TASK TO COMPLETE: Report how many lines in the data below hold "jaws", with no other words.

THE DATA:
▬▬▬
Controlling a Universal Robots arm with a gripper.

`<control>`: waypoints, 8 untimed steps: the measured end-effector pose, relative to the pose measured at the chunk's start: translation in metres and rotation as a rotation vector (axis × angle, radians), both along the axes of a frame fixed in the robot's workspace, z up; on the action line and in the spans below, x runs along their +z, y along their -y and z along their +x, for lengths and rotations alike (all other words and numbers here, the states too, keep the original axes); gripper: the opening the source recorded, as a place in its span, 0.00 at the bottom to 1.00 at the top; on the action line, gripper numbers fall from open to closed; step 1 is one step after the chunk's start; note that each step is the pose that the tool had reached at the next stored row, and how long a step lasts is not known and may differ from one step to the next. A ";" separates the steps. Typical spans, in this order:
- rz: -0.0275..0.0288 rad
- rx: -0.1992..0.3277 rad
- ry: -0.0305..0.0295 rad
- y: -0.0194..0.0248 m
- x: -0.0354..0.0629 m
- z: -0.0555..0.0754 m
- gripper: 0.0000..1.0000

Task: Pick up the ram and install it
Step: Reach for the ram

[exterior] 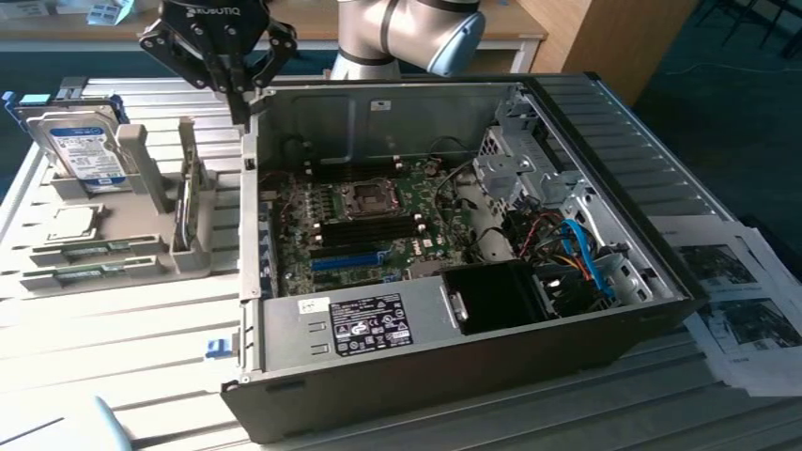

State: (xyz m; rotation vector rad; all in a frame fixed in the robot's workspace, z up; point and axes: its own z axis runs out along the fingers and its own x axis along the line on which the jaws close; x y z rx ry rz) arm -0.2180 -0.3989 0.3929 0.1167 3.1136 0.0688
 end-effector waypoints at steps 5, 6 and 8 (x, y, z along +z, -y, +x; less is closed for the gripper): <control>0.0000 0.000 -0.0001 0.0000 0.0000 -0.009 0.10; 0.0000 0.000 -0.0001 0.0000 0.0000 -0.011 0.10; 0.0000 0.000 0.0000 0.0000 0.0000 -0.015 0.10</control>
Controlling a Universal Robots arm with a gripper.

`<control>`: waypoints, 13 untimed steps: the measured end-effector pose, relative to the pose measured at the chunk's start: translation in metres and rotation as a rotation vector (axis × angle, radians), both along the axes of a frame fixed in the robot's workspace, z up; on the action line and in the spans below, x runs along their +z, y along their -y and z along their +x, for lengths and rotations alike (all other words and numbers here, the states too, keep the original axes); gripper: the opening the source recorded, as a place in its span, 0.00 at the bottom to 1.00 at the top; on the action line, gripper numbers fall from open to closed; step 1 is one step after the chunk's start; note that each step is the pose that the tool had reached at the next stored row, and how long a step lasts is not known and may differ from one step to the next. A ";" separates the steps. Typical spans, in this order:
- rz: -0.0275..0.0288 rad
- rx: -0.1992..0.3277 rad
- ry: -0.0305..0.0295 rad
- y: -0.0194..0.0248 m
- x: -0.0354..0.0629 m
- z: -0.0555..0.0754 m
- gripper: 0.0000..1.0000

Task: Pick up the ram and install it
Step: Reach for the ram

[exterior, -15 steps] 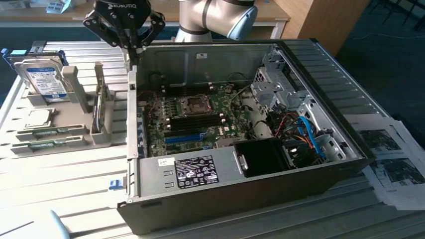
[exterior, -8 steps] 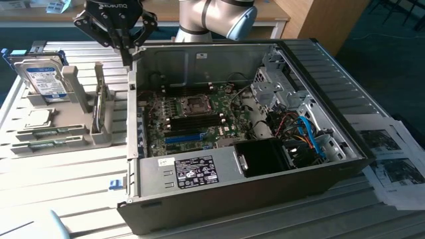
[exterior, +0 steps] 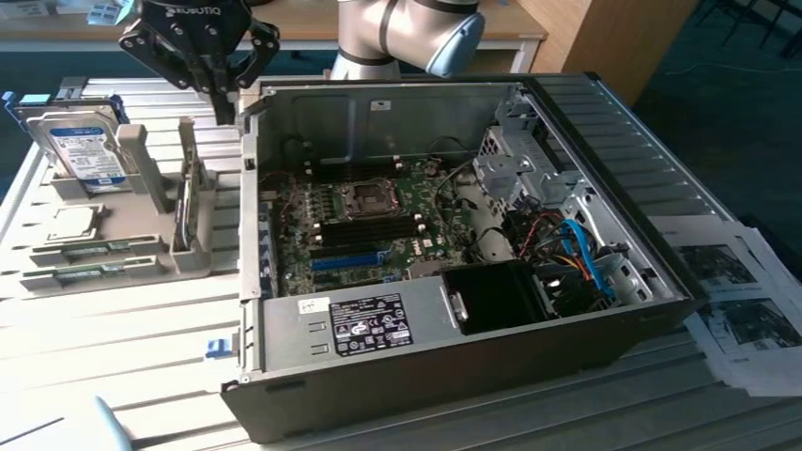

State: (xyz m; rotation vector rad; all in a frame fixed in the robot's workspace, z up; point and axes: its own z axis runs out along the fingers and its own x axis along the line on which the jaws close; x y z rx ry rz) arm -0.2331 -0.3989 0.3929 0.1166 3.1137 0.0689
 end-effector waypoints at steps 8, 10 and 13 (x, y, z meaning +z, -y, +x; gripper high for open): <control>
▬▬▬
FINAL ANSWER: 2